Moreover, reading the two books as a unit, they would have noted the great length of Luke-Acts. In fact, if they had made a comparison of Luke-Acts to the Pauline Epistles, they would have discovered that Luke-Acts was far longer than all the existing Pauline Epistles of their time combined. (Even after Paul wrote his remaining books, the Pastorals, such a comparison would have shown that Luke-Acts still comprised a larger section of the NT than all the Pauline Epistles combined.) Noting the explicit purpose of Luke, the fact that Acts was a sequel to it, and the great length of Luke-Acts would have led the believers to stress the importance of both books in their doctrine and practice.
Fourth, they would have noted the distinctive teaching of Acts concerning apostolic evangelism and discipleship. Having access to both Luke and Paul, had they felt the necessity to do so, they would have been able to check on the validity of what Luke wrote in Acts. These believers, therefore, would have fully embraced all of its content without hesitation as additional divine instruction of exceeding value for their doctrine and practice concerning evangelism and discipleship.
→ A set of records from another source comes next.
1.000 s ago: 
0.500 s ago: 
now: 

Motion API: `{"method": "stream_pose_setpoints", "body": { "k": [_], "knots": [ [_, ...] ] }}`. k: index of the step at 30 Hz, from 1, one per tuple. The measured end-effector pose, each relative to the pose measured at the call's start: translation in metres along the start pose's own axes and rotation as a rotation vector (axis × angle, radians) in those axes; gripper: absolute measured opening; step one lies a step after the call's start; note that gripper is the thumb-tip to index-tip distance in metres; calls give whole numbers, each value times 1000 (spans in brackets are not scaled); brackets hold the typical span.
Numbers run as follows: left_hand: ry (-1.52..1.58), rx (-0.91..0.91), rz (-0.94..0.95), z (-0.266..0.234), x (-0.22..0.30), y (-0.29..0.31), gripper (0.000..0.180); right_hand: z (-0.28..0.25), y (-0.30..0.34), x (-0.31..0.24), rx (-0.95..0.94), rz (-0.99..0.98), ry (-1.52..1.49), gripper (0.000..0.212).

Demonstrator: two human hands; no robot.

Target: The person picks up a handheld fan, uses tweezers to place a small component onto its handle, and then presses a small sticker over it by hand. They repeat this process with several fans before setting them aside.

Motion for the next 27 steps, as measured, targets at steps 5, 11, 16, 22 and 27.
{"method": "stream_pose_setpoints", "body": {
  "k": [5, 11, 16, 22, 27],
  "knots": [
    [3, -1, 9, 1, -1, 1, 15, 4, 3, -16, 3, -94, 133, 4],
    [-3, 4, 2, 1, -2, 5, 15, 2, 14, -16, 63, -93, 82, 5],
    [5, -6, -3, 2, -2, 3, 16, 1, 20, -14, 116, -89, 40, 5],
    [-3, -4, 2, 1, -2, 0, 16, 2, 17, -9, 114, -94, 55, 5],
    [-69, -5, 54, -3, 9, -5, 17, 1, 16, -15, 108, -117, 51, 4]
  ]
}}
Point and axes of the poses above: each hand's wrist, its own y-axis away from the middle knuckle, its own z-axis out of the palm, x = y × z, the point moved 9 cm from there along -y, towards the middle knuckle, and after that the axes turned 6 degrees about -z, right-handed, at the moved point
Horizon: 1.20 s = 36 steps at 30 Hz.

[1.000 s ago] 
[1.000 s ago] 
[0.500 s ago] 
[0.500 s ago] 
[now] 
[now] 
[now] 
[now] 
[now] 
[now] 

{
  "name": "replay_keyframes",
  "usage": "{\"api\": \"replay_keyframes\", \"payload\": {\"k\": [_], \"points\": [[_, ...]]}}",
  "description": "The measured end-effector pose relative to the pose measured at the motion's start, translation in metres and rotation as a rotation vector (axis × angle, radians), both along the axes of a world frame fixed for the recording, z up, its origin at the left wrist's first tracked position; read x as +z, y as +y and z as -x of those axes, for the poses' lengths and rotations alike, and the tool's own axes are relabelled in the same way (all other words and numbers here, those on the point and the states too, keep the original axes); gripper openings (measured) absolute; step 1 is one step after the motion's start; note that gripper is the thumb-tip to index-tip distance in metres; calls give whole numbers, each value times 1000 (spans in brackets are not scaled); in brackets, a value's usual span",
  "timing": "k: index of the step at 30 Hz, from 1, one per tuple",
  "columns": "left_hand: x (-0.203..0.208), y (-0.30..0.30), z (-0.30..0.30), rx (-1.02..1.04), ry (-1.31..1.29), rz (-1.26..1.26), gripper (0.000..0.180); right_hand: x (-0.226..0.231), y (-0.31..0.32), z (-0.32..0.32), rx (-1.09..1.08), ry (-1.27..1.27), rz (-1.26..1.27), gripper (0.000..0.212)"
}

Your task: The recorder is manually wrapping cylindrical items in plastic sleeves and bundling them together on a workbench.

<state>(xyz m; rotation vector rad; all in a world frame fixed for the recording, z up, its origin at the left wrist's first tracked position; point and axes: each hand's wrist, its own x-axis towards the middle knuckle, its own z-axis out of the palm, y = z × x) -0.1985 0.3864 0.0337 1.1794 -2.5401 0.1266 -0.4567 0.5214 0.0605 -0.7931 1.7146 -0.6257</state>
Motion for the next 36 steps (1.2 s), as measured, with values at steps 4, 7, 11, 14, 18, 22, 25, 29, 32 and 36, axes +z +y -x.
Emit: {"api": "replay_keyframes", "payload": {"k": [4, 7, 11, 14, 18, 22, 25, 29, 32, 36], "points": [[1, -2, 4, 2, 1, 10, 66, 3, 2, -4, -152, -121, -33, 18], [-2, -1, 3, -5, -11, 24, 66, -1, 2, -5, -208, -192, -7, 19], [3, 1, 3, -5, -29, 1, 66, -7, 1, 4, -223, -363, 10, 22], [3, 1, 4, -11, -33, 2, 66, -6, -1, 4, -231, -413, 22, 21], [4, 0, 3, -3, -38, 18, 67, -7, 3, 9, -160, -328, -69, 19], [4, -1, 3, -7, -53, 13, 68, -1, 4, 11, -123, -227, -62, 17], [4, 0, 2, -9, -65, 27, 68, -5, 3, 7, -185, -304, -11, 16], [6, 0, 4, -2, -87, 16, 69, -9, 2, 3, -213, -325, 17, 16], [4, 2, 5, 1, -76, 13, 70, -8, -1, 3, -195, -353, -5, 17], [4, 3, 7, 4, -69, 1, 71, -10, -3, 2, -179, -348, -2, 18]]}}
I believe that we need to receive the book of Acts as the first believers received it. Acts is inspired of God, and at least concerning its teaching about evangelism and discipleship, is profitable for doctrine for us. Our evangelism and discipleship will only be all that God intends it to be if we heed what Acts teaches us about apostolic evangelism and discipleship.
By looking at Acts through “first-century eyes,” as explained above, we will be “perfect, throughly furnished unto all good works” (2 Tim. 3:17) so that we will glorify God through our fully following the apostles in our evangelism and discipleship.